El Museo Sorolla

Todo está plagado de detalles.

A la entrada un naranjo nos da la bienvenida,

y junto a él un pequeño limonero.

El jardín del museo de Sorolla es,

un oasis en el centro de Madrid.

El arte lo inunda todo,

hay plantas por doquier, arboles y flores,

entremezclados todos ellos junto al agua.

Es un jardín el del Sorolla que rebosa vida,

y dentro, en su casa, aguardan sus pinturas,

los lienzos que con tanto arte y ahínco,

el famoso artista, Joaquín Sorolla, pintó.

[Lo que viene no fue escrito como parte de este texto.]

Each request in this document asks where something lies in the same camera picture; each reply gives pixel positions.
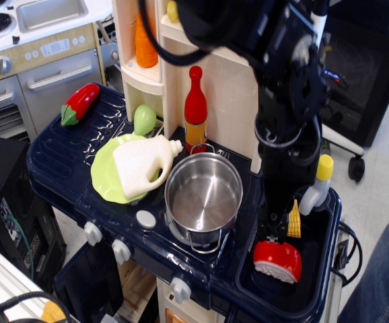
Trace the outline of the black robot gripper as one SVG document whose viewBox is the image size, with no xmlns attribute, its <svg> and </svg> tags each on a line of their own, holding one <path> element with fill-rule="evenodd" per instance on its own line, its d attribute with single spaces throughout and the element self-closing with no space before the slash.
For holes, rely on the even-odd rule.
<svg viewBox="0 0 389 323">
<path fill-rule="evenodd" d="M 264 203 L 260 206 L 260 222 L 266 224 L 267 239 L 284 242 L 288 232 L 289 209 L 293 195 L 313 185 L 320 149 L 307 156 L 295 156 L 288 149 L 267 149 L 260 153 Z"/>
</svg>

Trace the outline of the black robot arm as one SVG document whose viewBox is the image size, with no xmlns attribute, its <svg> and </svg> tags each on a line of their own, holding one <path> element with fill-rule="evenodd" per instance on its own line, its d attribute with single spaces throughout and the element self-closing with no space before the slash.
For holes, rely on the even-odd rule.
<svg viewBox="0 0 389 323">
<path fill-rule="evenodd" d="M 254 133 L 264 192 L 257 213 L 259 237 L 281 243 L 295 193 L 315 181 L 320 111 L 328 101 L 310 14 L 297 1 L 179 1 L 177 11 L 197 49 L 175 55 L 147 29 L 150 43 L 166 62 L 187 66 L 226 47 L 253 69 L 258 84 Z"/>
</svg>

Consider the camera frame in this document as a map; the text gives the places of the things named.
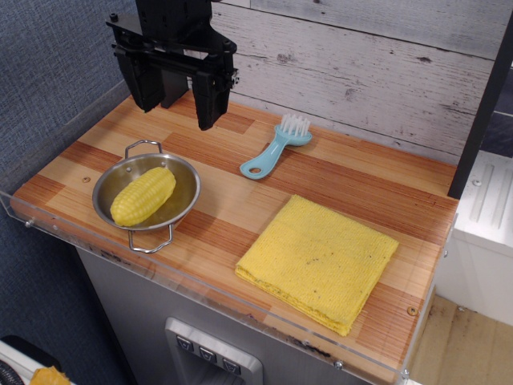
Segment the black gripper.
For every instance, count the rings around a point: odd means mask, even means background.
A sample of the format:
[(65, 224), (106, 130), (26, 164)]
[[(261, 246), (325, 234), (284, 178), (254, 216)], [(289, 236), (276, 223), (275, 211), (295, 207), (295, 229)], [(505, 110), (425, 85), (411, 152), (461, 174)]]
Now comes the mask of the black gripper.
[[(202, 131), (212, 128), (226, 113), (232, 86), (238, 83), (233, 67), (237, 46), (211, 26), (210, 1), (137, 1), (137, 14), (109, 15), (107, 25), (118, 44), (128, 43), (138, 51), (171, 52), (179, 50), (206, 54), (192, 76), (192, 91), (198, 125)], [(115, 57), (128, 89), (144, 112), (156, 107), (165, 96), (161, 70), (153, 67), (145, 55), (122, 47)]]

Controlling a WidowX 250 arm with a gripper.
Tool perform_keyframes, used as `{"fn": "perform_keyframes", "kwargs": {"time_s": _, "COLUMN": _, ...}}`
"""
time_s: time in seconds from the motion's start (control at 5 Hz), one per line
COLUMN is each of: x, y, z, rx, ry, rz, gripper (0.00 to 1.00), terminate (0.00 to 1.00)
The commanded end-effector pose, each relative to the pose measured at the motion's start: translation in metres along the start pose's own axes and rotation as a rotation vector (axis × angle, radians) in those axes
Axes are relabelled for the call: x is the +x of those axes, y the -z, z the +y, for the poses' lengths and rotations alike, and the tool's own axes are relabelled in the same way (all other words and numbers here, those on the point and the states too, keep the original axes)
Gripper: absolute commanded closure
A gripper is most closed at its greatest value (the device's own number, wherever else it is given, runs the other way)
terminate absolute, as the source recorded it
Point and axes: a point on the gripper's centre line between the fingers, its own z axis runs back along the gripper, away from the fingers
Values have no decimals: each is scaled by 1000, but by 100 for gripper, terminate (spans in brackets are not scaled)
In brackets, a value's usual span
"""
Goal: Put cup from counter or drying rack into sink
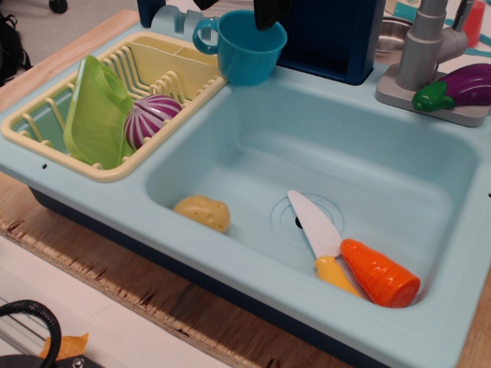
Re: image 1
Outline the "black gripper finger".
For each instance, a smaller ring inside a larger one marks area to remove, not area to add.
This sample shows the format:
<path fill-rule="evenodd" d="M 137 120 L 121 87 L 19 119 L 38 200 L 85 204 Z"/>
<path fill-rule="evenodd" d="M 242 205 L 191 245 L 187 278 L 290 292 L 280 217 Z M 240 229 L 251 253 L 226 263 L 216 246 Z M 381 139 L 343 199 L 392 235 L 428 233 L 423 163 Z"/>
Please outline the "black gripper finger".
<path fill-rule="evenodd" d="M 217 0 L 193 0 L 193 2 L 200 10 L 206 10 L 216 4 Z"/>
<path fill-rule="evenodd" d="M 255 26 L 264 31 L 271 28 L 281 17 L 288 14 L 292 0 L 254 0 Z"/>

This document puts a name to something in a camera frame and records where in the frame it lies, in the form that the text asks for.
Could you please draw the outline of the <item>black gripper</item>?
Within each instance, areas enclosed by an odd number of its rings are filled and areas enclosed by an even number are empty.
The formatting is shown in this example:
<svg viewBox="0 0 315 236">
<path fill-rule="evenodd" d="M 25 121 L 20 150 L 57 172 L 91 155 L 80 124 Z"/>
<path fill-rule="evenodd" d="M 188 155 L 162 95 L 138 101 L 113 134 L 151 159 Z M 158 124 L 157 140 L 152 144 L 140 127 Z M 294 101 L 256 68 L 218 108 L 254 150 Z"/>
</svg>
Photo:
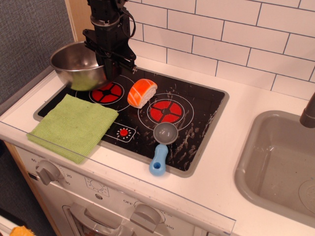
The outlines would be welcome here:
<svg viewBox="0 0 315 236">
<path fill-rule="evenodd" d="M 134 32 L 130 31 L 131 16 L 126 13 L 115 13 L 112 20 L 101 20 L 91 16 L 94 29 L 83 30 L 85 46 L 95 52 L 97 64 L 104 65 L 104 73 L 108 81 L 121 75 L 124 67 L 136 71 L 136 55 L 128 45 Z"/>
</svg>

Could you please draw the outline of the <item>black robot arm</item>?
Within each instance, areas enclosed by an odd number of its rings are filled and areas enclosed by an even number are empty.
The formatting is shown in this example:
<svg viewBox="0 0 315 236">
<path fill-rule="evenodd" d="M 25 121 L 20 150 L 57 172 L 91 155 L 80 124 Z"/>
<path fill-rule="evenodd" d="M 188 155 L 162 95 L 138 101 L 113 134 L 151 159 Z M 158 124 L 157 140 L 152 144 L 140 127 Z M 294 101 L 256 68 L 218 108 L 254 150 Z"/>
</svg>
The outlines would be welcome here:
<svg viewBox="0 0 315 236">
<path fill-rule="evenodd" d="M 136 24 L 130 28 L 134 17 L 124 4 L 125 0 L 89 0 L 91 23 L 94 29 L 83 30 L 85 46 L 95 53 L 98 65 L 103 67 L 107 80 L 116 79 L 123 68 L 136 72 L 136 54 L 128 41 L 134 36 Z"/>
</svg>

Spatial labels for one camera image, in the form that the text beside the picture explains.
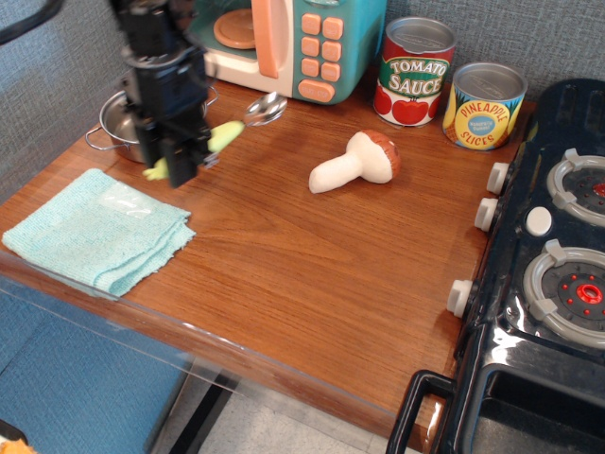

Madrid, 25 de Julio de 2019

Ander Barado Caballero

Buenavista del Norte

Buenavista tiene algo,

es algo que la hace especial;

Caminar por sus calles empedradas,

ver y vislumbrar, observar

y en definitiva, admirar

sus edificios de índole colonial.

Pasear a la vera de las estrellas,

es como si se teletransportase a otro mundo.

Un mundo lleno de vida,

y de magia.

Canarias no podría ser sin su Tenerife,

y Tenerife tampoco,

sería sin su Buenavista.

Ander Barado

Desde el cielo no se puede ver mi pueblo

Desde el cielo no se puede ver mi pueblo.

Hace falta tener los pies en el suelo para verlo.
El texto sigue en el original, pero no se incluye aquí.